220420 Olena homeless

Burden of disease is not only gendered but overlaid with other factors.

In reporting the effects of pandemics, we must consider broader contexts. Social forces, including socioeconomic and political environments, governance, policy, and cultural and societal values and norms, influence a person’s social location within their household, community and the wider health system.

Moreover, pandemic responses at the national and international levels and related budget support plans must go beyond gender to include expertise in human rights and an analysis of factors such as disability, age, race/ethnicity, migration status, socioeconomic status, and geography.

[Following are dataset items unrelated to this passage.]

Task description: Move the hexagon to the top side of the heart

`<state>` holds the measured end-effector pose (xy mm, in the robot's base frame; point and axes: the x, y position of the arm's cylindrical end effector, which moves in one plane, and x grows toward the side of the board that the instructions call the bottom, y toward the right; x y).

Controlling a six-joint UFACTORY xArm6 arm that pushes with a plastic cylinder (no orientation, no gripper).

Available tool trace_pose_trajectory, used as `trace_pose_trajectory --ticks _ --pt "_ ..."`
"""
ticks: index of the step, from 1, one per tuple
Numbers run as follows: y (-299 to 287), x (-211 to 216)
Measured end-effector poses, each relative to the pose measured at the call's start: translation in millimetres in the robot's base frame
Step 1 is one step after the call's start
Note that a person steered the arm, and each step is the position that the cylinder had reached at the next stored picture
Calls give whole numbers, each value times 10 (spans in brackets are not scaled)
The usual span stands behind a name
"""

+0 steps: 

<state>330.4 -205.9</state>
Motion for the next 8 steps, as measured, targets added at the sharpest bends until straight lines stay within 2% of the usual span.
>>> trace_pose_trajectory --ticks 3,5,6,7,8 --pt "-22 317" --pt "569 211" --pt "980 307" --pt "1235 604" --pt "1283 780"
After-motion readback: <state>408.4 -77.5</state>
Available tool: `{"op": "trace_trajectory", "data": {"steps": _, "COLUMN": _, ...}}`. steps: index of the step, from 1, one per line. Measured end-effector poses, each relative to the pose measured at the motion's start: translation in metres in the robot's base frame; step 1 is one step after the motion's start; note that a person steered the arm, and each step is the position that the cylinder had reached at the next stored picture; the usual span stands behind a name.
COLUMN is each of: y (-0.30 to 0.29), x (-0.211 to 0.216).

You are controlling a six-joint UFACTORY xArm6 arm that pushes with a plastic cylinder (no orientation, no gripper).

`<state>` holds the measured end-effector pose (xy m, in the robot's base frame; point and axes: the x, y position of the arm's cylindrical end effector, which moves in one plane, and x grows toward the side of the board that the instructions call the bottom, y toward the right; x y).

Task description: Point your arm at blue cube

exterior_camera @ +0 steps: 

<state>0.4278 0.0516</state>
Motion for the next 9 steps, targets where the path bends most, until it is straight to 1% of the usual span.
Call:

Indeed, calls for the extension of amnesty provisions to include migrants should be supported. Special protection measures are also required to respond to increased care-giving, violence and decreased access to sexual and reproductive health services considering how differently positioned women experience discrimination, domestic violence and access to various services and social supports.

Indeed, all policy responses need to be cross-sectoral in order to engage with the complexity of an intersectional approach. Special attention must be paid to ensuring that policies are coordinated with the aim of attaining the highest possible level of healthcare as a human right. Relevant sectors include education, social protection, housing, labour and legal services.

Decision makers must also move beyond a deficit model. They should emphasise resourcefulness, resilience, agency and strength. 

Decision makers must also move beyond a deficit model. They should emphasise resourcefulness, resilience, agency and strength and in so doing also, commit to leadership diversity.

To date, policy making has been dominated by white, Christian, cis-gendered, heterosexual, able-bodied wealthy men. In reversing that trend, and by making national and international policy spaces truly representative, participation of women and people from minority caste, religious, and ethnic backgrounds could positively impact the health of millions in the future.